As duas testemunhas Ottheinrich-Bibel, Bayerische Staatsbibliothek
As duas testemunhas lutarão contra o Anticristo. Ottheinrich-Bibel, Bayerische Staatsbibliothek
No Apocalipse, Deus anuncia para os últimos tempos: "incumbirei às minhas duas testemunhas, vestidas de saco, profetizarem por mil duzentos e sessenta dias. São eles as duas oliveiras e os dois candelabros que se mantêm diante do Senhor da terra" (Ap, XI, 3 e 4.).
Após avaliar grande número de opiniões, Cornelio a Lapide fornece a interpretação mais recorrente:

"essas duas testemunhas indicam aqueles dois varões que lutarão por Cristo contra o Anticristo.

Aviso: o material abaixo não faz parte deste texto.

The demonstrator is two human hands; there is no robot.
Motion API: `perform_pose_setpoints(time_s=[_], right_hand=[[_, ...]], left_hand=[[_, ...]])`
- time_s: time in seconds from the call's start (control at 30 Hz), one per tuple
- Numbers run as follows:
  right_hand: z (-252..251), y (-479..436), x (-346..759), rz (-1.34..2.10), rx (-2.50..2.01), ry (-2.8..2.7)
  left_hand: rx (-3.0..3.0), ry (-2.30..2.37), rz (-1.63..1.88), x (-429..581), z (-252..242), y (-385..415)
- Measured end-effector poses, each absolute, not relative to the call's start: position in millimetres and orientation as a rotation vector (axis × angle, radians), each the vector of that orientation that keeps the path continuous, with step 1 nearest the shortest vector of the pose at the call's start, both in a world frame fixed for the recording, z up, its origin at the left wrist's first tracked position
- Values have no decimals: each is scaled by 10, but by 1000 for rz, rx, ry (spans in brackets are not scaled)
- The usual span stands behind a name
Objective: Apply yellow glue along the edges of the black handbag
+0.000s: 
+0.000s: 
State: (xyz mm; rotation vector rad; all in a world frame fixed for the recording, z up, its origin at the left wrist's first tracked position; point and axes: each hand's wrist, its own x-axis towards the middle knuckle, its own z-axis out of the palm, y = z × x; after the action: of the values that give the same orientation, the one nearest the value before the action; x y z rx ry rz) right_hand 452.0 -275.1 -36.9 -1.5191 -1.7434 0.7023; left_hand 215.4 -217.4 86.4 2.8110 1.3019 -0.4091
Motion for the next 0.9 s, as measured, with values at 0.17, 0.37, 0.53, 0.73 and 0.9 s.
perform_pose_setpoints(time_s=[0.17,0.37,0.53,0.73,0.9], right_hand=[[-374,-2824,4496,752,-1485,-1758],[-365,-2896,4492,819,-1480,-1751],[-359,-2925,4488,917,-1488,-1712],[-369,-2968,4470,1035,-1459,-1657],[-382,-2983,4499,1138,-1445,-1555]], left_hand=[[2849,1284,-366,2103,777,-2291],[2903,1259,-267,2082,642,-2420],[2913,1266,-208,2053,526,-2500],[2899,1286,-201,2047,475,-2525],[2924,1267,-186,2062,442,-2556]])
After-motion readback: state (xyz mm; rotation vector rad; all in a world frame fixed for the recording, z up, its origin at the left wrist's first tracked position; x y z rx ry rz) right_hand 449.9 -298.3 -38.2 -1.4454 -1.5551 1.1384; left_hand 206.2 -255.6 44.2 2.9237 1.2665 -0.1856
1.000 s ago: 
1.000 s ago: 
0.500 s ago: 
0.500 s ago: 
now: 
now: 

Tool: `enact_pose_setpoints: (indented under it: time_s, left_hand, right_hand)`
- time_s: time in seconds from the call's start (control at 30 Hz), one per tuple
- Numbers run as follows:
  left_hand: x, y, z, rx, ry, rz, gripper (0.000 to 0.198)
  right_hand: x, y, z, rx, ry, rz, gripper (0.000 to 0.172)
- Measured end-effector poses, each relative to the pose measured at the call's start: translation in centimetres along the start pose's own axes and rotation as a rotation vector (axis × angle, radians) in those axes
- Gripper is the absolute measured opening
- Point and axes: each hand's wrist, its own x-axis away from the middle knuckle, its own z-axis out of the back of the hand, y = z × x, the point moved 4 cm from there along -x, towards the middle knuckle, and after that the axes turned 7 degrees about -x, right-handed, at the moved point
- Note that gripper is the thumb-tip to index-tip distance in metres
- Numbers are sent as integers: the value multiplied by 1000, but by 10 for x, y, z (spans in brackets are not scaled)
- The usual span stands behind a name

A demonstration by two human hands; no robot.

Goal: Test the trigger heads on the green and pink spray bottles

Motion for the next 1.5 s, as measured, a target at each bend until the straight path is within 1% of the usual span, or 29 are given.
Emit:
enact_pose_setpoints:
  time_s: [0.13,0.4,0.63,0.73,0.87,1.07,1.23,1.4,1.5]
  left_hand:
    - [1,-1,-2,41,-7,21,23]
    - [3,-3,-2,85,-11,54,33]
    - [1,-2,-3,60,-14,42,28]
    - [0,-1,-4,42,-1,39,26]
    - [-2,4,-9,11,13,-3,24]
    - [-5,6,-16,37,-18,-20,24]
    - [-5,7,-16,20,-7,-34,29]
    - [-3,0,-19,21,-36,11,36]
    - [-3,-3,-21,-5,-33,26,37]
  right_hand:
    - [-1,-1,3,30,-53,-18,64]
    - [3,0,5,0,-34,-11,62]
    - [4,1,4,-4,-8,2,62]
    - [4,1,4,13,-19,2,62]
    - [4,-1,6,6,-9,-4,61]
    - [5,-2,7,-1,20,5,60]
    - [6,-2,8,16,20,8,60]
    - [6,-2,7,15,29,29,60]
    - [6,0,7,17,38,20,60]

Todos concordam que um deles será Elias. (...) se depreende das palavras de São João que eles aparecerão na terra de modo súbito e inopinado.

"Sem embargo, como virão, se transportados visivelmente pelos ares por um carro de fogo, ou por uma nuvem, ou por qualquer outro meio; como aparecerão imperceptível e subitamente em Jerusalém, ou em algum outro local, nem a Escritura, nem os Padres explicam".

"(Cornelio a Lapide, id. ibid. In Apocalypsin, cap XI, 3-19).



"Fim do mundo presente e mistérios da vida futura" (Pe. Arminjon)

Numa conferência célebre transcrita em livro que impressionou profundamente a Santa Teresinha do Menino Jesus, o Pe. Charles-Marie-Antoine Arminjon (1824-1885) imaginou a aparição desses dois profetas no auge das trevas – ou luzes enganosas – da iniquidade.

"No momento em que a tempestade é mais violenta, diz ele, quando a Igreja estará sem piloto, onde o sacrifício sem sangue cessará em todos os lugares, onde tudo parecerá desesperador humanamente, veremos, diz São João, duas testemunhas.

"Essas duas testemunhas serão dois homens estranhos, aparecendo de repente no meio do mundo, sem que ninguém possa contar de onde eles vieram, seu nascimento, sua origem ou família. (...)

"Nenhuma língua pode expressar a estupefação de que os homens são tomados à vista desses dois homens, estranhos às nossas paixões e assuntos, que tendo vivido um por seis mil anos, o outro trinta séculos, em alguma região etérea, sob firmamentos e esferas inacessíveis aos nossos sentidos e à nossa compreensão.

As duas testemunhas, Emetrius, Maestro da Escola de Távara, Gerona, século X.
Archivo Histórico Nacional, Madri
"Nenhuma dessas testemunhas é estranha para a família humana.

"Uma dessas tochas e dessas duas oliveiras é Henoc, o bisavô de Noé, o antepassado direto de toda a raça humana.

"O outro é o profeta Elias, que, como o Salvador disse, está destinado a restaurar todas as coisas.

"Ele vem pela segunda vez para reprimir o dilúvio de impiedade, mais impetuoso e mais transbordante do que no tempo de Acab. É também a hora da redenção de Israel.

"O grande profeta convencerá os descendentes de Abraão da vinda do Messias, para tirar a banda de ignorância e escuridão que tem habitado nos seus olhos durante dezenove séculos.

"Qual será o exterior e a atitude desses fantasmas de outra era?

"Que majestade antiga brilhará em suas pessoas?

"Que acentos inspirados surgirão de seus lábios?

"Isso é o que a Escritura não nos diz. Ensina-nos que profetizarão por mil duzentos e sessenta dias, recobertos de saco como vestimenta e com a imagem da humildade e da penitência em seus traços".

"(Pe. Charles-Marie-Antoine Arminjon (1824-1885), "Fin du monde présent et mystères de la vie future", Office Central de Lisieux, 1970).